In the past, weavers used natural dyes from the bark, leaves or fruit of different plants. Their methods for achieving yellows, browns, blues, greens, reds and black were perfected and handed down through generations to give a distinctive character to Isaan fabrics. But natural dyeing takes a long time and hard work and many weavers changed to chemical dyes. These are easier to use, but they create pollution and health problems. Especially in dyeing silk, a variety of toxic chemicals are used to produce a shine or to whiten certain threads in a resist dye process. The chemical toxicity pollutes the land and water close to the women’s homes. How to solve the pollution problems of chemical dyeing is a key issue being raised by the weaving groups.
When dyes are brought into the villages, there is no information about how to use them or how to protect dyers from the dangers of using these chemicals. Suntharee said that the dyes come in plastic bags that only say, “This is for shiny”, or, “This is for washing colour”. Dyers get serious nose and eye problems from working with the chemicals, which smell bad and make the eyes sting and run. Even the weavers who use the chemical-dyed threads put a cloth over their faces and wear eyeglasses to protect their lungs and eyes. As well as looking for ways to introduce non-toxic chemical dye colours, NWD has a program to train home workers about the dangers of toxic chemicals used in their work. NWD worked with the Health Ministry and the ILO to prepare a training program to teach about health risks, safety and protection in the use of chemicals. They have prepared a handbook that can be used in other groups that have not received this training.
Education and Training in Product Development
NGOs within the Network worked many years on the social and political issues of organizing women’s groups. When they began to establish community businesses, they faced problems related to a lack of expertise in business management. Over a ten-year period they solved many problems by acquiring experience and skills in management and administration. Currently, NGOs have a lack of knowledge about product design and marketing and they want consultants in product development to help the weaving groups.
Although many design consultants work with private enterprises, there are only two or three in Thailand who work with NGOs on product design and marketing. Sometimes specialists from the university or business sector in Khon Kaen provide design training. Somyot Sapupornhemint, based in Bangkok, is an active consultant with NGOs. One of the original people who worked on establishing the Handicraft Centre in Northeast Thailand, Somyot is an advocate for organic farming and the preservation of craft skills in Thailand. He has written a handbook on product development, pricing and marketing for Thai NGOs and he gives workshops and advice to weavers groups, including cotton spinning and natural dyeing with indigo.
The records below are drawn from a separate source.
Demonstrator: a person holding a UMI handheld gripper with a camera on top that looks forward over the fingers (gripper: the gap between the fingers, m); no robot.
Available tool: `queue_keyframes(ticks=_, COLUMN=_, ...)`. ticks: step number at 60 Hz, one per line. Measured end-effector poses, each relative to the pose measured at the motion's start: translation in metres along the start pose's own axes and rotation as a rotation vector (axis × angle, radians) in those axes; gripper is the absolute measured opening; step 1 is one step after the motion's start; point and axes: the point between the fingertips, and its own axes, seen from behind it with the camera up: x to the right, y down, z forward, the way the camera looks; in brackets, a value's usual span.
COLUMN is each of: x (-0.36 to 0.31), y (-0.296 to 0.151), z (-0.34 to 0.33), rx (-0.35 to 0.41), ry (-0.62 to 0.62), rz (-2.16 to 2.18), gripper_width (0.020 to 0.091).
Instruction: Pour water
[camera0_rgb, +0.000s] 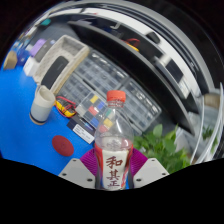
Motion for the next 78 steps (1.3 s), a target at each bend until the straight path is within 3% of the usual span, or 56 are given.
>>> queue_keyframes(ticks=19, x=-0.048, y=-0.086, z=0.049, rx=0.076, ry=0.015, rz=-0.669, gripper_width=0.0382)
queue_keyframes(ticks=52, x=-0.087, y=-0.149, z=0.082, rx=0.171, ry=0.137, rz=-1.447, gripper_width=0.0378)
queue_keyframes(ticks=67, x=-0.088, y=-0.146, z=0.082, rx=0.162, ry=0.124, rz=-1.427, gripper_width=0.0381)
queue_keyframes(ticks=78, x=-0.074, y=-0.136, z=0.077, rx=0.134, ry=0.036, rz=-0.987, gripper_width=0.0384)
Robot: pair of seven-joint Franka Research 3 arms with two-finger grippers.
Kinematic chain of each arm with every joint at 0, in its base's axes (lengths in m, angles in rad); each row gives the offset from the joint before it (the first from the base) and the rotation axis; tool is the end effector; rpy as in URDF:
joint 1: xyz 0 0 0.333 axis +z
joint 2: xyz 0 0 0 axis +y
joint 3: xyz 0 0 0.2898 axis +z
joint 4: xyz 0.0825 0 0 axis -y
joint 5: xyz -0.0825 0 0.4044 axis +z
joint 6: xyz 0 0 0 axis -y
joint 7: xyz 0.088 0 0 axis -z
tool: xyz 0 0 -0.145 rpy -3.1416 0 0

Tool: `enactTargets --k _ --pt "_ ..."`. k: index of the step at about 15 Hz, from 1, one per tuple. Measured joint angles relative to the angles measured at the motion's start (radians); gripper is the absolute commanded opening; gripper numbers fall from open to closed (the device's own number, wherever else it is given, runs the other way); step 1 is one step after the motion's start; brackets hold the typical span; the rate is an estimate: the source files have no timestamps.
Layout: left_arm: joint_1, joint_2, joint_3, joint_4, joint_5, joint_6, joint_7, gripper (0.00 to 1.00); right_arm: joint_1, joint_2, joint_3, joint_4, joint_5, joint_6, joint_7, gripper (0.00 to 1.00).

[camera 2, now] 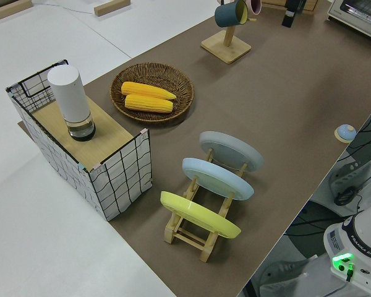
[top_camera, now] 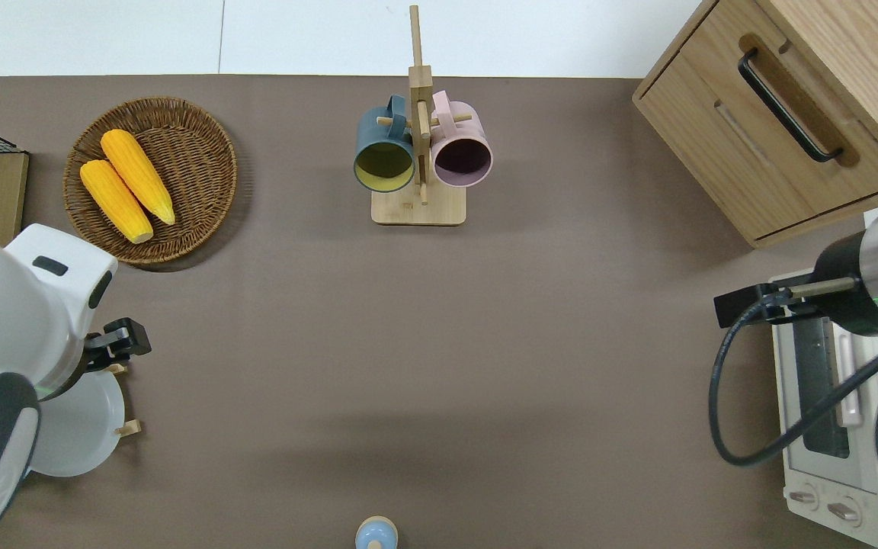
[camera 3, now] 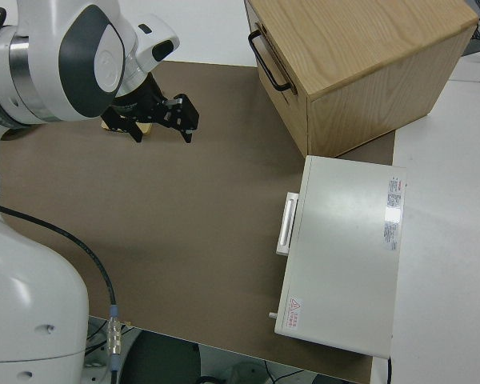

Weaving groups need training in fabric design and colour and also tailoring, sewing and finishing. Value is added to their work when they make cloth into skirts and shirts and it is easier to sell products, such as, bedspreads, tablecloths and place mats rather than lengths of fabric. However, it is very difficult for the weaving groups to learn about modern urban lifestyles in order to design and make appropriate products. They do not know, for example, the size of the bed or the proportions of pillows for the urban market. Suntharee said they have to learn the right size to make things such as skirts and scarves, to avoid the problem of making something that is “too small to be a shawl, too big to be a scarf.” In addition, the groups cannot follow fashion design and colour trends because these change too quickly. There is too much for them to learn all at once.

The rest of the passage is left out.